Notice: Comments that are not conducive to an interesting and thoughtful conversation may be removed at the editor’s discretion.

  1. Jeb Hoge on said:

    I think they grow out of it. Mostly. Our almost 9yo tends to suddenly surprise us with what he’ll eat without comment…I remember being staggered at watching him go to town on a ramekin of salsa one night. Our 6yo is the big challenge now because he will get up and walk away from a plate of perfectly good food at dinnertime and go to his room rather than eat it. It’s almost like he’s figured out that he can get by on two meals and a snack. But I have to remind myself that his big brother was just like that for a while, and this too shall pass.

    The biggest thing is that we put good food on the table and it’s their job to eat it.

  2. sarah beth on said:

    1. I frequently also reference that episode of Dr. Katz and “candy.” Such a good show. 2. Hate to be a stickler here, but you do realize that both rice and beans already have protein in them and there’s no need for the chicken broth, or fear of not enough protein. http://www.howmuchprotein.com/foods/

  3. Our son started hating everything that wasn’t a carbohydrate right around 15 months.
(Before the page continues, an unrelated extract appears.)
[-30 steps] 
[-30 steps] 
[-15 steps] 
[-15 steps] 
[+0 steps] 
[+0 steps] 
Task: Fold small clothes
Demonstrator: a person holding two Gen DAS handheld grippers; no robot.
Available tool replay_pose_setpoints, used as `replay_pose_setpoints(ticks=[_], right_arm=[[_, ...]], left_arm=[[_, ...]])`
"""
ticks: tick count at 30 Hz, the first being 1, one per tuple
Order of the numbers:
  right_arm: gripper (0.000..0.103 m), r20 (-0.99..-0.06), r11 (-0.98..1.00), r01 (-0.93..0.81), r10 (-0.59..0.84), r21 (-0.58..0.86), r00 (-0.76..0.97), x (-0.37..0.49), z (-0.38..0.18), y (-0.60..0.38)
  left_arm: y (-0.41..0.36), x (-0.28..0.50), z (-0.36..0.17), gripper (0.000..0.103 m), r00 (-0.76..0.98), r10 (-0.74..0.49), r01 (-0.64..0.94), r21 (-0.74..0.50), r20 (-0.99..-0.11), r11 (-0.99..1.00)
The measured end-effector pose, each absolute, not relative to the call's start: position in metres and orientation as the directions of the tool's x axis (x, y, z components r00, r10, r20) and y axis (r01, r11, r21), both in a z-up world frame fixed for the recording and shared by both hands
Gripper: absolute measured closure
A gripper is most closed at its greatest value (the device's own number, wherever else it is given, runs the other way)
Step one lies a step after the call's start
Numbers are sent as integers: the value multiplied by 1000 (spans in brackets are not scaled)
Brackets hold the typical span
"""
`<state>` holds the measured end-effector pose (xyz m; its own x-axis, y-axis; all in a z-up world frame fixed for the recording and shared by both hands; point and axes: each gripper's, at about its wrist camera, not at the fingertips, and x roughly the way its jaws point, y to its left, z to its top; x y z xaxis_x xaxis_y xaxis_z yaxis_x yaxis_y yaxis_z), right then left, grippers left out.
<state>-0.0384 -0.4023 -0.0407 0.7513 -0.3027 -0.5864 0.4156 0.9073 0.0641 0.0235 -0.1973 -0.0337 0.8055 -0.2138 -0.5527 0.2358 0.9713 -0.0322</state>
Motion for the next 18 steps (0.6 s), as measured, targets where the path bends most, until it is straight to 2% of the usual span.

While at almost 5 he’s still a lover of very beige meals, he is starting to branch out a bit and will eat things like salmon, barbecue, and sometimes even potatoes prepared in a way other than fried.

    It used to be a HUGE battle that made dinner time a total drag. Now we just stick to the rule that he gets the same food we do. He doesn’t have to eat what’s on his plate, but a) he doesn’t get anything else and b) he can’t whine or complain about it.